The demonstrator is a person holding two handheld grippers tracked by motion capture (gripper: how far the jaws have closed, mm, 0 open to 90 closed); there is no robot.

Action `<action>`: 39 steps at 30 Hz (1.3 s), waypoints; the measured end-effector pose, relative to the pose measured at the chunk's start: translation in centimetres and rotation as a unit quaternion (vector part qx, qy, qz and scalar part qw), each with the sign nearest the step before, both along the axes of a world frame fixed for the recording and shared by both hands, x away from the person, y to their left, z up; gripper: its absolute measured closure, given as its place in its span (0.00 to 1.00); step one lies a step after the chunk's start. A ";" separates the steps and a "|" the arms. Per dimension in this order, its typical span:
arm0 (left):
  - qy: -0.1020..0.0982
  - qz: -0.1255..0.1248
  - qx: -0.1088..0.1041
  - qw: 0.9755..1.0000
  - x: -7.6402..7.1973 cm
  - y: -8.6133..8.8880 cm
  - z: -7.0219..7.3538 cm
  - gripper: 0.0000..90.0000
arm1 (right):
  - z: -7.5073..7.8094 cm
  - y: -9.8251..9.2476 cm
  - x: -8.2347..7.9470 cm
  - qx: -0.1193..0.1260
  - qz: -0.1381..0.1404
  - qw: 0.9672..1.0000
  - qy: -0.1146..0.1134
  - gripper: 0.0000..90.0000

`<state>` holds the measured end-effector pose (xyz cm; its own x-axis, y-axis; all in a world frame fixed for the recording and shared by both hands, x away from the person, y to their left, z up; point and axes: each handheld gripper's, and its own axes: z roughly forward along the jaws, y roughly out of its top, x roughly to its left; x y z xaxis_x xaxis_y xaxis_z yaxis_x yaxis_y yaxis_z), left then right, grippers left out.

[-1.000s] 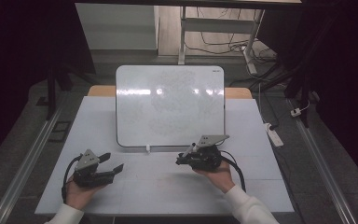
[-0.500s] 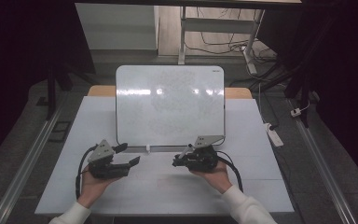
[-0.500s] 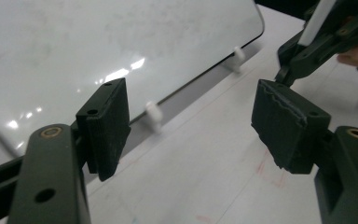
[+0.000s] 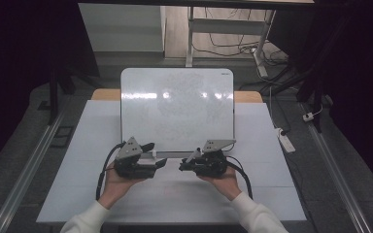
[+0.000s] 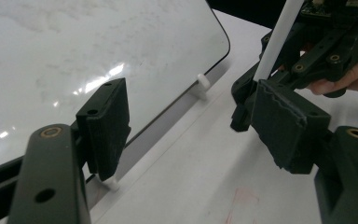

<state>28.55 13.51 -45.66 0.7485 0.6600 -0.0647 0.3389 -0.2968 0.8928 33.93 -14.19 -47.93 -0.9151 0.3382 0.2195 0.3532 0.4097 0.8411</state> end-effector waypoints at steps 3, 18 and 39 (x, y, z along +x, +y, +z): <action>0.000 -0.009 0.000 1.000 0.3 -1.0 0.2 0.32 | 0.0 0.0 0.0 0.002 -0.002 1.000 -0.002 0.86; -0.006 -0.063 -0.003 0.998 0.8 -4.4 0.0 0.53 | -0.3 0.3 0.1 0.008 -0.002 1.000 0.013 0.86; -0.046 -0.084 0.033 0.995 0.9 -7.1 0.5 0.90 | -0.7 0.7 0.0 0.006 0.005 1.000 0.027 0.86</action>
<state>29.48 6.39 -45.20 0.8494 0.5255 0.0488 0.1967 -0.4010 0.8947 33.93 -13.46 -48.67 -0.9051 0.3268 0.2720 0.3939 0.4038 0.8257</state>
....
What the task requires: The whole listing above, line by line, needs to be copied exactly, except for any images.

Exercise solution:
The demonstrator is a person holding two handheld grippers tracked by motion capture (gripper: how far the jaws have closed, mm, 0 open to 90 closed); there is no robot.

Action `<action>`: 39 steps at 30 Hz (1.3 s), waypoints; the measured end-effector pose, relative to the pose measured at the chunk's start: translation in centimetres and rotation as a unit quaternion (vector part qx, qy, qz and scalar part qw), each with the sign nearest the step before, both along the axes of a world frame fixed for the recording and shared by both hands, x away from the person, y to their left, z up; gripper: its absolute measured closure, given as its place in its span (0.00 to 1.00); step one lies a step after the chunk's start. A ";" separates the steps and a "|" the arms. Per dimension in this order, its typical span:
arm0 (left):
  - qy: -0.1020..0.0982
  - qz: -0.1255..0.1248
  - qx: -0.1088..0.1041
  - qw: 0.9755..1.0000
  - x: -7.6402..7.1973 cm
  - y: -8.6133..8.8880 cm
  - z: -7.0219..7.3538 cm
  - gripper: 0.0000..90.0000
arm1 (right):
  - z: -7.5073..7.8094 cm
  - y: -9.8251..9.2476 cm
  - x: -8.2347..7.9470 cm
  - qx: -0.1193..0.1260
  - qz: -0.1381..0.1404
  - qw: 0.9672..1.0000
  - qy: -0.1146..0.1134
  - gripper: 0.0000..90.0000

`<state>` holds the measured end-effector pose (xyz cm; its own x-axis, y-axis; all in a world frame fixed for the recording and shared by both hands, x away from the person, y to their left, z up; point and axes: each handheld gripper's, and its own axes: z roughly forward along the jaws, y roughly out of its top, x roughly to its left; x y z xaxis_x xaxis_y xaxis_z yaxis_x yaxis_y yaxis_z), left then right, grippers left out.

[-1.000s] 
[-0.500s] 
[-0.500s] 
[+0.000s] 
[+0.000s] 

<state>28.55 13.51 -45.66 0.7485 0.6600 -0.0647 0.3389 -0.2968 0.8928 33.93 -14.19 -47.93 -0.9151 0.3382 0.2195 0.3532 0.4097 0.8411</state> end-effector waypoints at steps 3, 18 and 39 (x, y, z along +x, +y, +z): <action>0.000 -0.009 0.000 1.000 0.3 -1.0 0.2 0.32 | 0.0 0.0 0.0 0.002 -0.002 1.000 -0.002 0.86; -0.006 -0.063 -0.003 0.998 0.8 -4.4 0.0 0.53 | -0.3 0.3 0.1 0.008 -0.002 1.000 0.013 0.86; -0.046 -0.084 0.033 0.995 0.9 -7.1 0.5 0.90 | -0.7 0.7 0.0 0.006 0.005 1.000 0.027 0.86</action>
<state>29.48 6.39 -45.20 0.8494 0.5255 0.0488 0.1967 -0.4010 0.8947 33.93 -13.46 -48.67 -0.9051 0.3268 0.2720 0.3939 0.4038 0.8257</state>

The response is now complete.